Early one morning, still in bed, I awakened to the sound of sirens, going, I thought, along the highway. The sirens stopped. Awake then, I discovered the WOO WOO in front of my window. A neighbour’s clothes dryer was billowing smoke. All’s well that ends.

Libby, the wee dog who sleeps beside me, woke up with a tiny growl to a wonderful music. Rain was hammering on the bedroom skylight. In my dreamy state, it sounded like thick bunches of sweet grapes. It was a brief reprieve and certainly heartening. We have a few days of sprinkles, which seem to always come when the days of summer become cooler and then more autumnal. Now we’re used to the heat, it’s fading away, a short Mexico primer.

Down on the back 40
Ubiquitous mystery. How do bricks end up on so many beaches? They don’t float.
The graveyard vulture.
The Din Sisters.
They can bark in harmony.
The house on the hill. A Cowichan landmark.
A new joy at the old altar.
I love irreverence. Especially when an overbearing institution imposes itself on an entire culture and after many decades of tyranny,  is exposed and loses. Bastards!
The building is wonderfully built. It needs a new roof and window. I’d love to see the white man graffiti painted over with traditional first nations rich art.
Find the trout.
High Noon. Wildfire smoke from the province’s interior continues to keep we island folk on edge.
Loved to death. Libby’s favourite toy which she nuzzles for hours on end.
Remember this?
A poster from the early 70’s promotes “Women’s Lib.” I’ve lifted this image right off my computer screen, I don’t know who holds the copywrite but after fifty years it may be pretty thin. I wonder what the non-binary x-y chromosome gang think of this.

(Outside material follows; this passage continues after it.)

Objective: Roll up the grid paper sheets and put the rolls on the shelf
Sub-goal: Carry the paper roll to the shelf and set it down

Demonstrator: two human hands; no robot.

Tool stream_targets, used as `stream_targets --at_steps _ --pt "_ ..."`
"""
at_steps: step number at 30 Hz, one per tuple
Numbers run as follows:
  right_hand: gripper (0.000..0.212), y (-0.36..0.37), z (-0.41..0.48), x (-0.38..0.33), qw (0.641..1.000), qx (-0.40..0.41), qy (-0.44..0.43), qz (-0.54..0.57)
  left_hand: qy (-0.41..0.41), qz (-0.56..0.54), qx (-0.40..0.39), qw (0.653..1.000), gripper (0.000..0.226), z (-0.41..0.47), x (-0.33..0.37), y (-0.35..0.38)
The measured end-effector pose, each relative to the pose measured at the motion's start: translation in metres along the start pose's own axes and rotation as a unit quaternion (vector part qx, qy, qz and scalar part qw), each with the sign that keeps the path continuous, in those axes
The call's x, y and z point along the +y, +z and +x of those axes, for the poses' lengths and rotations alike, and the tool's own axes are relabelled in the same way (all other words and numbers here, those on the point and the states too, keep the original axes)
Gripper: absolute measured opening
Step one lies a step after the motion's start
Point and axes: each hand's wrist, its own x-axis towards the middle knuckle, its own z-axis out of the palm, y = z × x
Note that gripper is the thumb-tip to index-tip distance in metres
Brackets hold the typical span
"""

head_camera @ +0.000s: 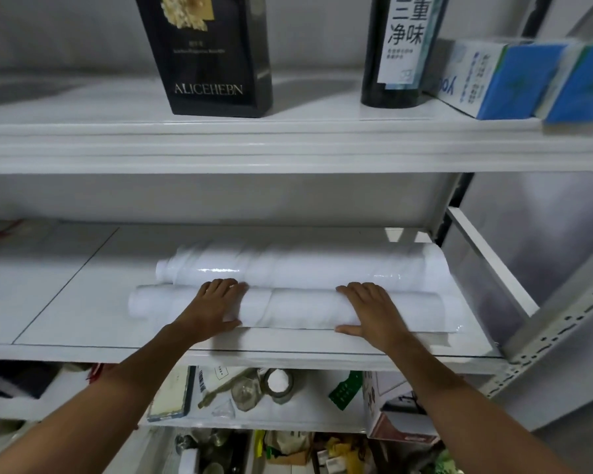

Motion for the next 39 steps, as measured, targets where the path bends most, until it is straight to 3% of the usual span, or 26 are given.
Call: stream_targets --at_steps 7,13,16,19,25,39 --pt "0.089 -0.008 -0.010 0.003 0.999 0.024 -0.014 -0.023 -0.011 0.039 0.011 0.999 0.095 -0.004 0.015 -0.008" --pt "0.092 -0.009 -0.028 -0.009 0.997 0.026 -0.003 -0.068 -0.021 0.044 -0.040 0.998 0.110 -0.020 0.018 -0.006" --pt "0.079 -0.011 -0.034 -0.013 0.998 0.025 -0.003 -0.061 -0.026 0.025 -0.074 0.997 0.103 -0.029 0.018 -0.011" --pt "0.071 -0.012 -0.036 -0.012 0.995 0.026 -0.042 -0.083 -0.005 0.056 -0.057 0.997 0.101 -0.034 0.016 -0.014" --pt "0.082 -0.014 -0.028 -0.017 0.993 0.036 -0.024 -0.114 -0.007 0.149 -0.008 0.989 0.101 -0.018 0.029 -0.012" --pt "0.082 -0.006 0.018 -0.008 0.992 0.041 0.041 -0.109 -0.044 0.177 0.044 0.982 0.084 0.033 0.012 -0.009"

September 2nd… The day the world learned that Jimmy Buffet has died. His music and spirit will never pass. We just have to live on in a world without him. I was never a “Parrot Head” but truly admired his songwriting acumen and ability to impress other folks with his joy for life. Well played.

Last night a dragonfly trapped itself in the living room skylight. It made a helluva racket, clattering its wings up in that soundbox. I taped a broom handle onto a mop and stood on a ladder to reach the big beauty. It climbed aboard. I gently transported that big insect outside and shook it free. Once I was a small farm boy who would take his .22 rifle out looking for things to kill, anything at all. Little song birds, furry harmless little animal, every creature that has more right to life on this planet than I did. Now I take extra effort to help things live. There are different ways of growing up. I’m glad I’ve discovered that. Then this morning I learned Jimmy was gone. End of blog. Jimmy’s passing reminds us that we are all moving closer to the head of the line. Let’s make the most of it while we can can.

To the musicians, poets, pilots, sailors and dreamers. In this world or the next, sail on, sail on.

Some people will never like you because your spirit irritates their demons.”

Denzel Washington

(Of course, maybe it is your demons that are irritating their spirit.)